I was good at something,
I was creative starting from a very young age. I was lucky to have a parent who encouraged that creativity and imagination. Besides all of the psychological and social benefits of being creative, it made me a happy kid. Give me some glue, some paper and leave me alone I would make something. Mom use to give us the old sears catalog to make paper dolls from. While my sisters where cutting out people that they liked, I was designing a house and then finding the right people to fit my house. When I was done, I was done. I had no desire to play house with my sisters. I just wanted to decorate.
Flash forward and we had moved to California. Having to go to a new school in the middle of the school year with different rules, kids and the fact that I talked with a very heavy Hawai’ian accent set me apart from the others. I guess if I had had dark hair and brown skin I would have been exotic, but auburn hair, pale skin, freckled-faced girl not so much.
My mom in a moment of understanding, or to get rid of us kids for a few hours during the summer, put me into summer camp when school break rolled around. I was excited about summer camp. I t was a great place. I was able to learn leatherworking. It was so hard to get those letters lined up correctly. Mine was always at an angle.
I learned pottery. That was okay even if my pretty pot was lopsided. There was something about putting your hands into the cold, unforgiving clay and kneading it until it was warm, pliable, ready to be shaped. There was a symmetry and a purpose to it that I found soothing.

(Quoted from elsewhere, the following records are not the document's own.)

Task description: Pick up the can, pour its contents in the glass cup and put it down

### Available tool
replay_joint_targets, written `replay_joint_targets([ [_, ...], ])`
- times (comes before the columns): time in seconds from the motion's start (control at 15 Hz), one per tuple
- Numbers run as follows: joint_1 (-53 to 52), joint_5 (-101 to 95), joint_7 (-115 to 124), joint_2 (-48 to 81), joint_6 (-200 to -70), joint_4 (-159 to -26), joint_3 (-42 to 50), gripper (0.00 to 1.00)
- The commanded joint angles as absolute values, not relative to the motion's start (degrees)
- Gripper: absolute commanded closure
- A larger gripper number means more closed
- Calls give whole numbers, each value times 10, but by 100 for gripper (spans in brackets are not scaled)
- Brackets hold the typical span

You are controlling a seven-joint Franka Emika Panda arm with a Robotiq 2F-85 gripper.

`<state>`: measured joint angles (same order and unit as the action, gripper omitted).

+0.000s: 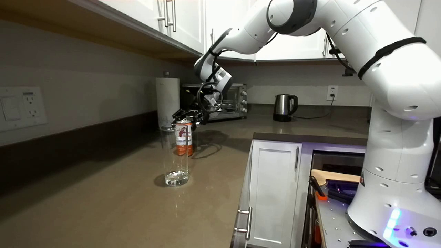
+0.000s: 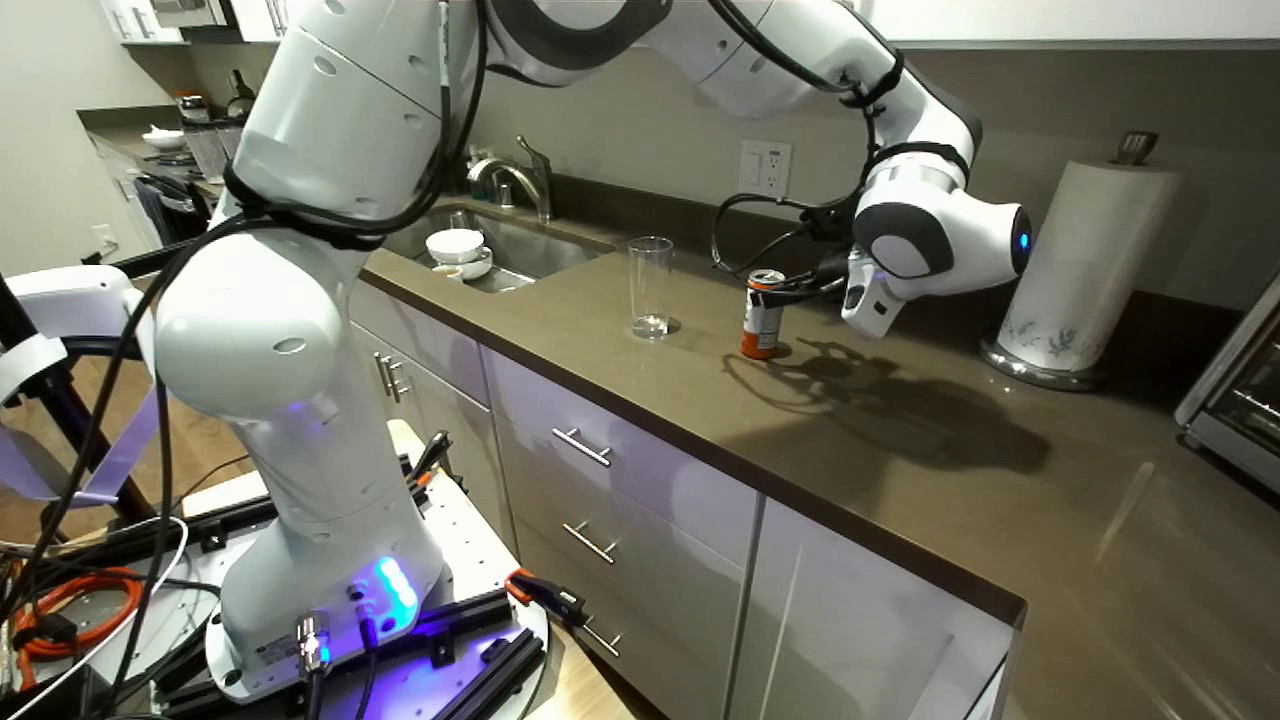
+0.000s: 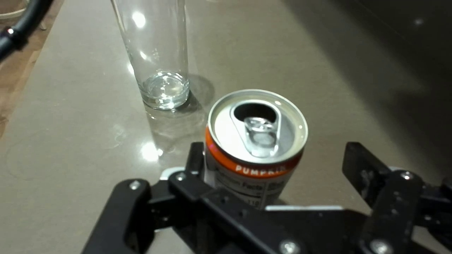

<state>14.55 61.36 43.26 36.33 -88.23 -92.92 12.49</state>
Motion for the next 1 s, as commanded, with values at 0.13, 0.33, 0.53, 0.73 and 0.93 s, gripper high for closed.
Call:
replay_joint_targets([
  [0.13, 143, 617, 446, 342, -877, -956, 120, 0],
  [0.33, 141, 618, 445, 340, -876, -960, 119, 0],
  [0.53, 137, 617, 444, 340, -875, -961, 117, 0],
  [0.73, 135, 616, 444, 340, -875, -961, 113, 0],
  [0.93, 131, 615, 443, 339, -875, -961, 111, 0],
])
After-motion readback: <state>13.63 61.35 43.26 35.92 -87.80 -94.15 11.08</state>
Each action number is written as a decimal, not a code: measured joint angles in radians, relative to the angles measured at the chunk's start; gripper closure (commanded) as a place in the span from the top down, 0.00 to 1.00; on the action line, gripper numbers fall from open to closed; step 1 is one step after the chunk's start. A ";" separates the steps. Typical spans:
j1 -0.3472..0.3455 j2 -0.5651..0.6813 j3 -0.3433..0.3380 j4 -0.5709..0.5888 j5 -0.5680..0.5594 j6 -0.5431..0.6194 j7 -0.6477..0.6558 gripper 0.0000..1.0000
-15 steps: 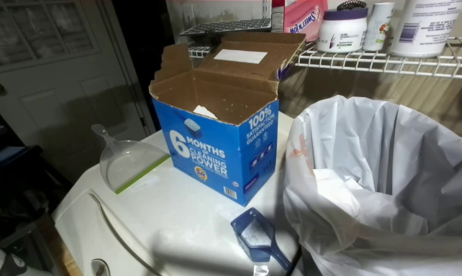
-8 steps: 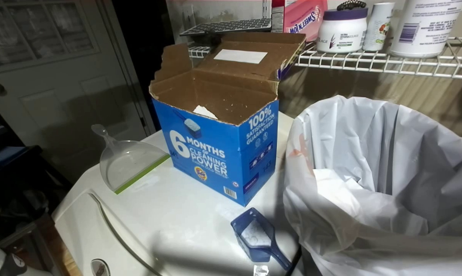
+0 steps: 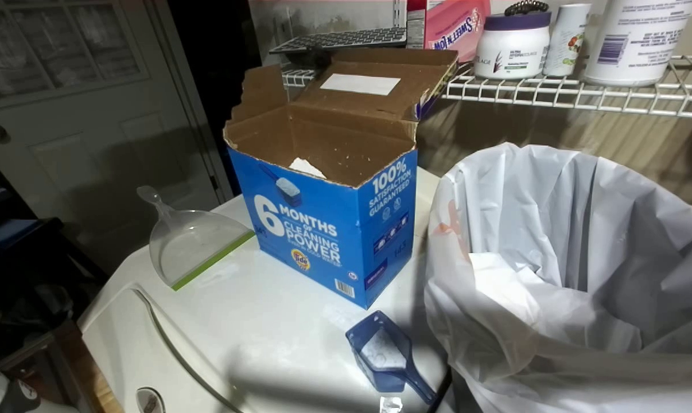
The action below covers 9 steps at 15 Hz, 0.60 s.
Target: Hang the small brush on the top rack
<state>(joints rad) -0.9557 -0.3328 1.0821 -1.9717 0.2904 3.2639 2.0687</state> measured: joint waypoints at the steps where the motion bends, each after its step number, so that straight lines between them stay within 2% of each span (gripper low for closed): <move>1: -0.005 0.000 0.003 0.000 0.000 0.000 0.000 0.03; 9: -0.011 0.000 0.009 0.000 0.006 0.004 0.011 0.03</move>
<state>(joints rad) -0.9669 -0.3324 1.0907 -1.9716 0.2961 3.2683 2.0797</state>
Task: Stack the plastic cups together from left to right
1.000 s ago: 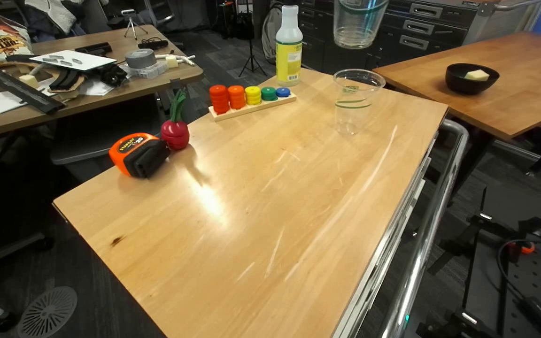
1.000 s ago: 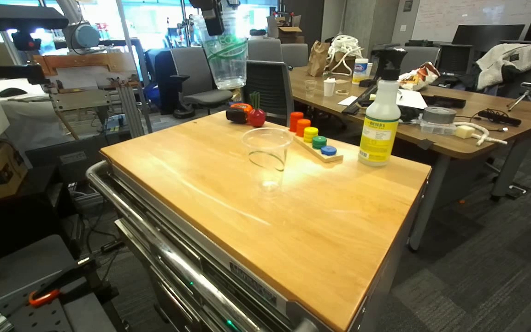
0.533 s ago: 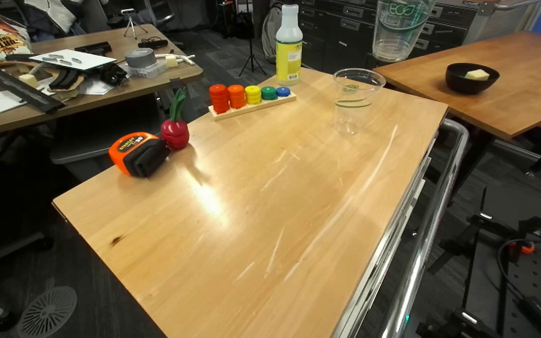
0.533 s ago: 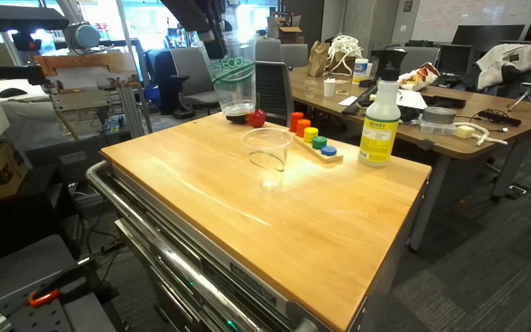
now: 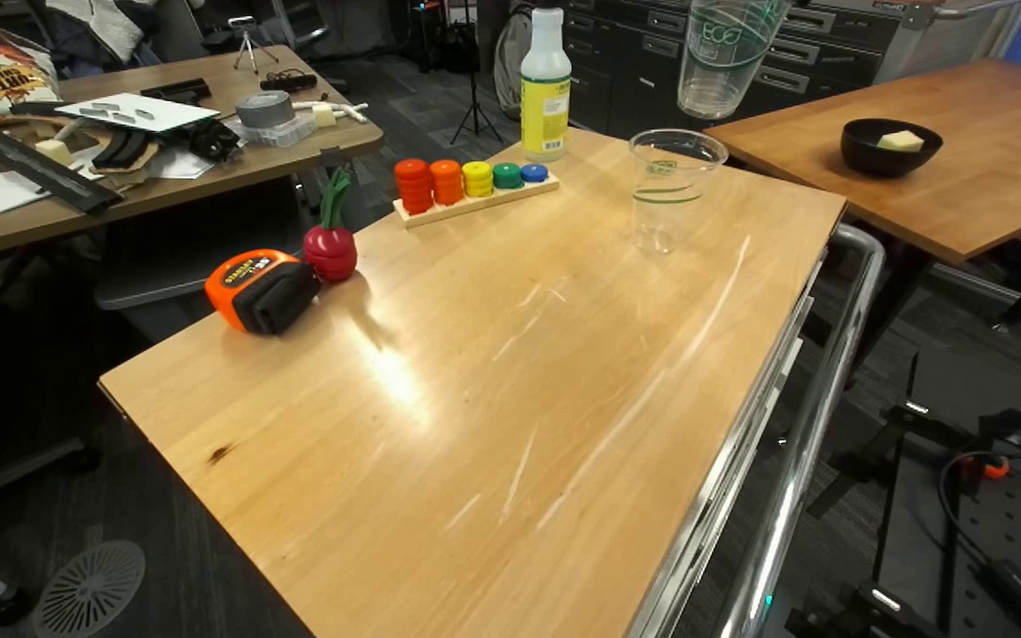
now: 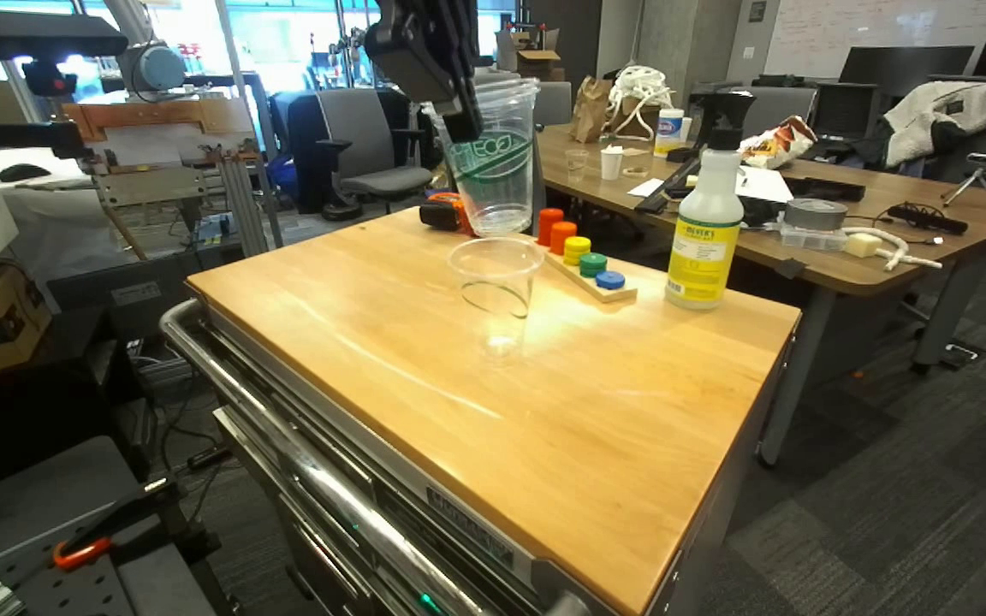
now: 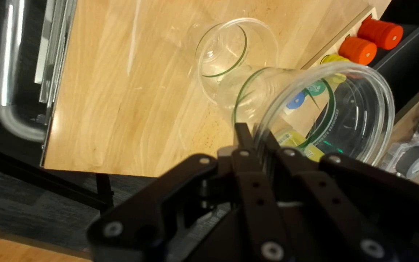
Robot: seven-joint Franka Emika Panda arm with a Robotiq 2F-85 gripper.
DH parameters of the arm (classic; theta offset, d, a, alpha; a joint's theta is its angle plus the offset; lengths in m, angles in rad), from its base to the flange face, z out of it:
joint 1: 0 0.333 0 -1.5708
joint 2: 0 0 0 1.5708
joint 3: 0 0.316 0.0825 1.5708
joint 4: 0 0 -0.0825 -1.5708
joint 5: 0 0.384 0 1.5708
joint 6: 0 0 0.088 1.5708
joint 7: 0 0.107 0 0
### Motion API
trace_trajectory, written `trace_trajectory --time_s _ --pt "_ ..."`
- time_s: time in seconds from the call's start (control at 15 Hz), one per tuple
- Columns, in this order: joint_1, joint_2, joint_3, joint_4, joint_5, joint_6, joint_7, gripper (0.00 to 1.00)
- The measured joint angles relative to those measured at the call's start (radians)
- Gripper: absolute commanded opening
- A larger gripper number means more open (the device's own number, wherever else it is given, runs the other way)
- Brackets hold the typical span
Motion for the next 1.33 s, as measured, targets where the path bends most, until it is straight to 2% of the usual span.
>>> trace_trajectory --time_s 0.33,0.73,0.8,1.33 --pt "0.016 0.099 -0.004 0.003 0.048 0.086 -0.012 0.02" --pt "0.049 0.170 -0.004 0.011 0.074 0.102 -0.023 0.02" --pt "0.054 0.178 -0.004 0.011 0.075 0.102 -0.025 0.27" --pt "0.063 0.207 -0.005 0.008 0.074 0.083 -0.040 0.86"
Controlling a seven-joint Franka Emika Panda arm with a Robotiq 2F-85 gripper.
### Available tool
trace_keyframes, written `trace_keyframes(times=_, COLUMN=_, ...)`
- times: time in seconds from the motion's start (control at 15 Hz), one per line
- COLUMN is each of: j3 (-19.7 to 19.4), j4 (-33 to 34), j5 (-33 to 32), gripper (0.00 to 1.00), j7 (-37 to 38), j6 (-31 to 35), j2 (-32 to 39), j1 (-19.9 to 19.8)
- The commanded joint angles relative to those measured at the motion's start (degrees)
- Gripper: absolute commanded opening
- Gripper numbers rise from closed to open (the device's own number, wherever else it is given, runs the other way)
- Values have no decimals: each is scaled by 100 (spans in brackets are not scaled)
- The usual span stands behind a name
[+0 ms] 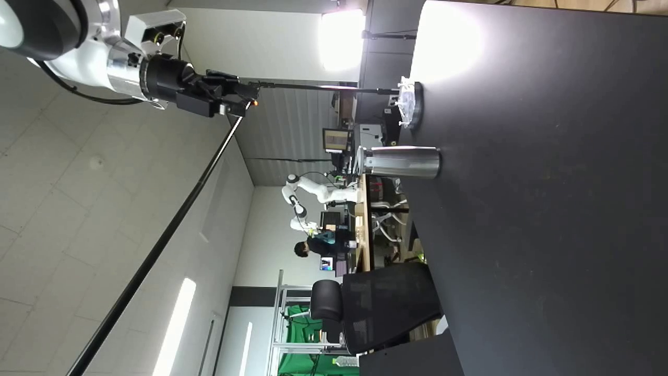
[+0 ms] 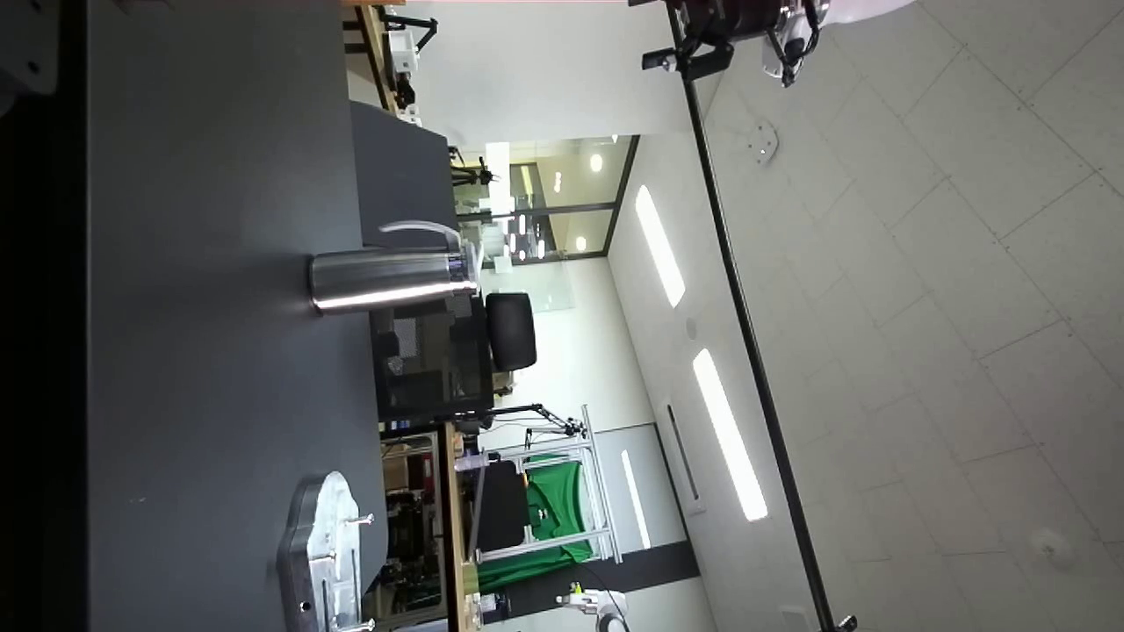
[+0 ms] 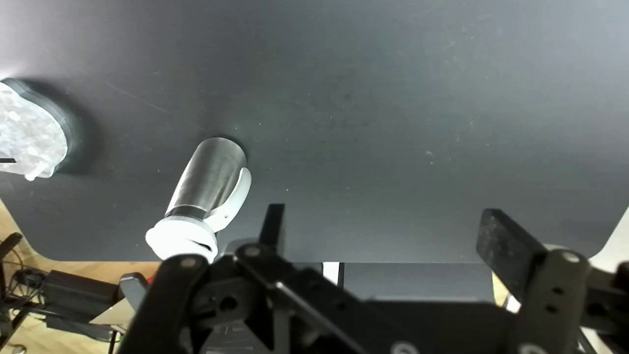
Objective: Press the top of the bottle to close
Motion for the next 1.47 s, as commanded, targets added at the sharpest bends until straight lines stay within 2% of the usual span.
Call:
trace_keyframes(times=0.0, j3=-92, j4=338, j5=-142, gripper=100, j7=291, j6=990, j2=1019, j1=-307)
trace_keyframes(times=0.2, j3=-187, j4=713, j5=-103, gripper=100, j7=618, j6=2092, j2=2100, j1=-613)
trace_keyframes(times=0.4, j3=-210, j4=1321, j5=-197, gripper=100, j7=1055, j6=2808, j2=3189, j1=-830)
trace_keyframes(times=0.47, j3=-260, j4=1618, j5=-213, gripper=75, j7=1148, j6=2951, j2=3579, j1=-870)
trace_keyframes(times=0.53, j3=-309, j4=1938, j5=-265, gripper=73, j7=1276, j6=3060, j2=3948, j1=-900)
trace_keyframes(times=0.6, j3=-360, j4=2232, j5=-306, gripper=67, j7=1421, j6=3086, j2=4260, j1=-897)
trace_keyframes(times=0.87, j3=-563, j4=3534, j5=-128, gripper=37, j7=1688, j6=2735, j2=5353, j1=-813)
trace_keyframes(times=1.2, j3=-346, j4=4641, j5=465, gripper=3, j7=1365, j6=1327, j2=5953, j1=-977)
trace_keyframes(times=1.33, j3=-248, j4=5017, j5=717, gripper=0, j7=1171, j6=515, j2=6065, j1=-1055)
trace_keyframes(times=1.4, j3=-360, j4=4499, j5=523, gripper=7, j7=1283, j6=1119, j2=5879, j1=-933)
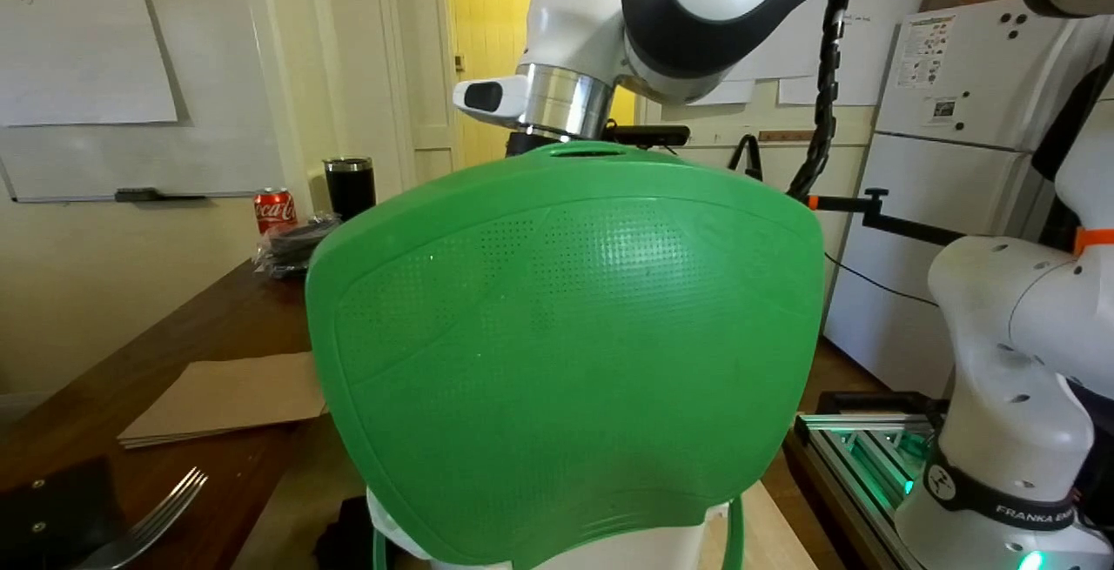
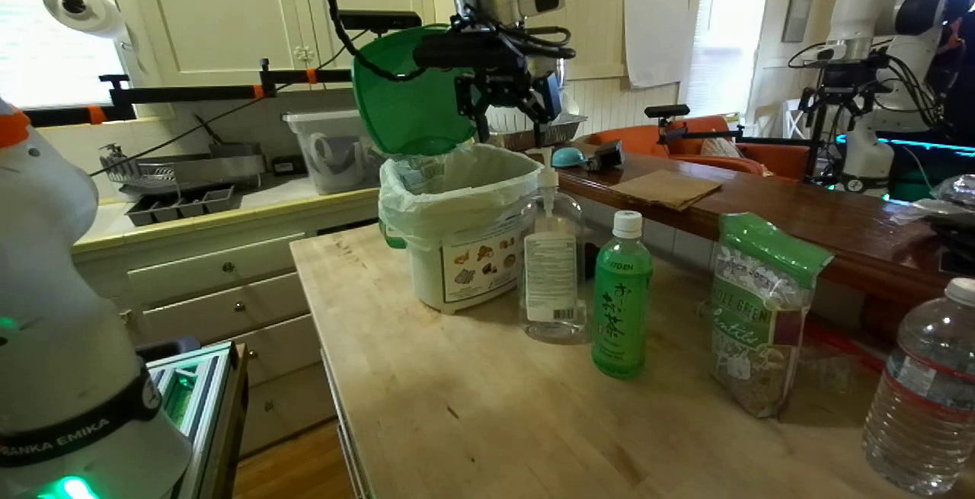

The next year, I was in middle school. I was still the outsider, but I was again excited. I had a counselor who help me enroll into poetry class, creative writing class and drawing class. So up my alley. I excelled in both the poetry and creative writing class. My writings were published in the school paper quite often. I was proud. I was also featured in the newspaper. Not for my writing. I was featured because I was so advanced in reading and English, I was able to be a tutor for other kids who were behind.
My tutoring lead to met and help many kids, but the one that was special to me was an actor. He had played in commercials, but me being 11ish was most impressed that he was the voice of Marcy in the Peanuts TV specials. Anyway I helped him get up to speed and he improved his reading so much, his mom got me mentioned in a feature in the paper. The article was about him but I was over the moon that I was mentioned. I still have that paper.
The experiences I had in middle school harbored a deep love of writing and a confidence that I was good at something, that people liked my stories. It was exactly what I needed. I have put off my writing for a very long time. I get to the point where I feel no one likes it. Of course, my self-esteem can be all wrapped up in my writing, so ergo, you don’t like me either. Writing is me. So writing again, joining writers clubs, updating the blog, and getting back to it feels like I was able to sew a limb back on. Even if you don’t like it.